About this task
Line by line, count where the string "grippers" appears in the listing, then give the number of such lines alone.

==========

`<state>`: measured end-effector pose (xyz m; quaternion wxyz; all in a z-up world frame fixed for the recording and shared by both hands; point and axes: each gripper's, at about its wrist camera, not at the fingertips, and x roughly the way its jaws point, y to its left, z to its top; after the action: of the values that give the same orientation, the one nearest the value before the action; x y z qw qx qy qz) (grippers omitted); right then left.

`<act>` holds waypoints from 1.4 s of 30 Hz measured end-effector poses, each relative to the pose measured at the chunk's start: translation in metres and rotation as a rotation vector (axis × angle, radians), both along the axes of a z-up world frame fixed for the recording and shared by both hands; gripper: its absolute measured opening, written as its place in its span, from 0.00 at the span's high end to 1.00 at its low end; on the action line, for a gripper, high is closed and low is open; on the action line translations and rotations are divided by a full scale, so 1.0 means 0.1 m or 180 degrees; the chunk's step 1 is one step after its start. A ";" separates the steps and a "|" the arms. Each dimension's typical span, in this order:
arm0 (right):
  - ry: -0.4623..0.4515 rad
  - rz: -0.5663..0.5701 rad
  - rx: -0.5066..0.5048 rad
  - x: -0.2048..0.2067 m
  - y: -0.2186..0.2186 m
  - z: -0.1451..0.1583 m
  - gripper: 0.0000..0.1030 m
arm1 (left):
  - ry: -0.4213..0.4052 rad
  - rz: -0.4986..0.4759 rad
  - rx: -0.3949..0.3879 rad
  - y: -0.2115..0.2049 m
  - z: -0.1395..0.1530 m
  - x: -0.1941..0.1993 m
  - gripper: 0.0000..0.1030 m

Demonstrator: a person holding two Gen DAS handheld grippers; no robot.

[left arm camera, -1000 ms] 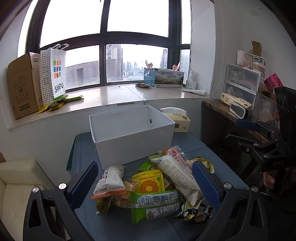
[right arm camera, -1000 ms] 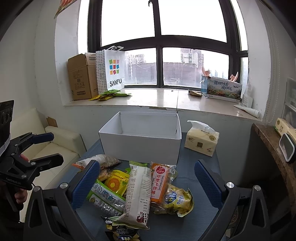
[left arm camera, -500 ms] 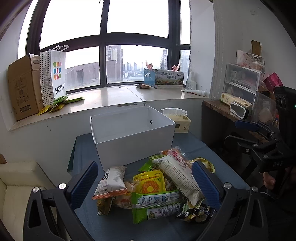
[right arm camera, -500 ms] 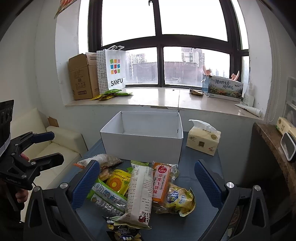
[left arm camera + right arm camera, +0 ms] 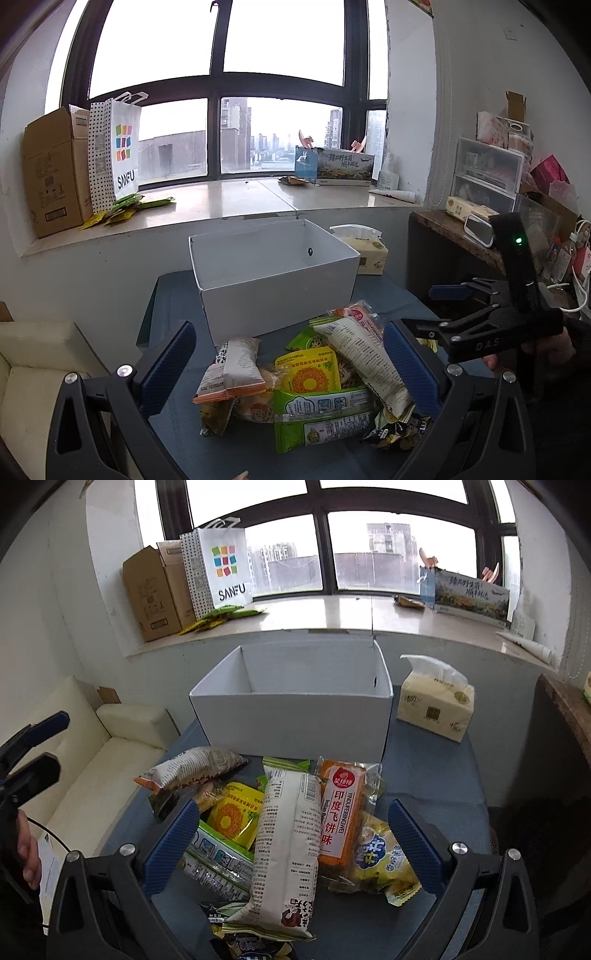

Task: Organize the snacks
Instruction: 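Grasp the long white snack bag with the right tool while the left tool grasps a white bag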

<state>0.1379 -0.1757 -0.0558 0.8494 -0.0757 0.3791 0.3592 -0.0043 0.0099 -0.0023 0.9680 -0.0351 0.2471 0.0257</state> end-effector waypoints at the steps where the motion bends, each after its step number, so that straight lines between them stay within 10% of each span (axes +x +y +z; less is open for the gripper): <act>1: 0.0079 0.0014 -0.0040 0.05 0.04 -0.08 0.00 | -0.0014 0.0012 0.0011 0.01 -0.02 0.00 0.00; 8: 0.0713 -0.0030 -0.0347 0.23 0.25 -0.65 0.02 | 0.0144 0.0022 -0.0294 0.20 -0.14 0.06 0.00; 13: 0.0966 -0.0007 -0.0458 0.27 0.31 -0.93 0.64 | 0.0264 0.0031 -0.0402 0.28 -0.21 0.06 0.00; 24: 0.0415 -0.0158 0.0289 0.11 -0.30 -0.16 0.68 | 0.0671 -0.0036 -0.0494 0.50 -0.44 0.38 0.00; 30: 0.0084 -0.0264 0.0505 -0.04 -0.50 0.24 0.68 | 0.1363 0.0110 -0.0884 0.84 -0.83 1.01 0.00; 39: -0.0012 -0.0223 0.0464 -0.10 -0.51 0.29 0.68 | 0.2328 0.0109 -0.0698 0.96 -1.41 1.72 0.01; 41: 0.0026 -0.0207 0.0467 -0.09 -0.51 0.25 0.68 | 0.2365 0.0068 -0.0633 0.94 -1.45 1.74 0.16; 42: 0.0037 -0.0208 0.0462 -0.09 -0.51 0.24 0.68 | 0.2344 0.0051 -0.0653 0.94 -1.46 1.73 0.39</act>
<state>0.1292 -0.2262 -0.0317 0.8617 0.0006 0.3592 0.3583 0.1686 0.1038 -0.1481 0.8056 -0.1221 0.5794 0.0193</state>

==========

Your response
2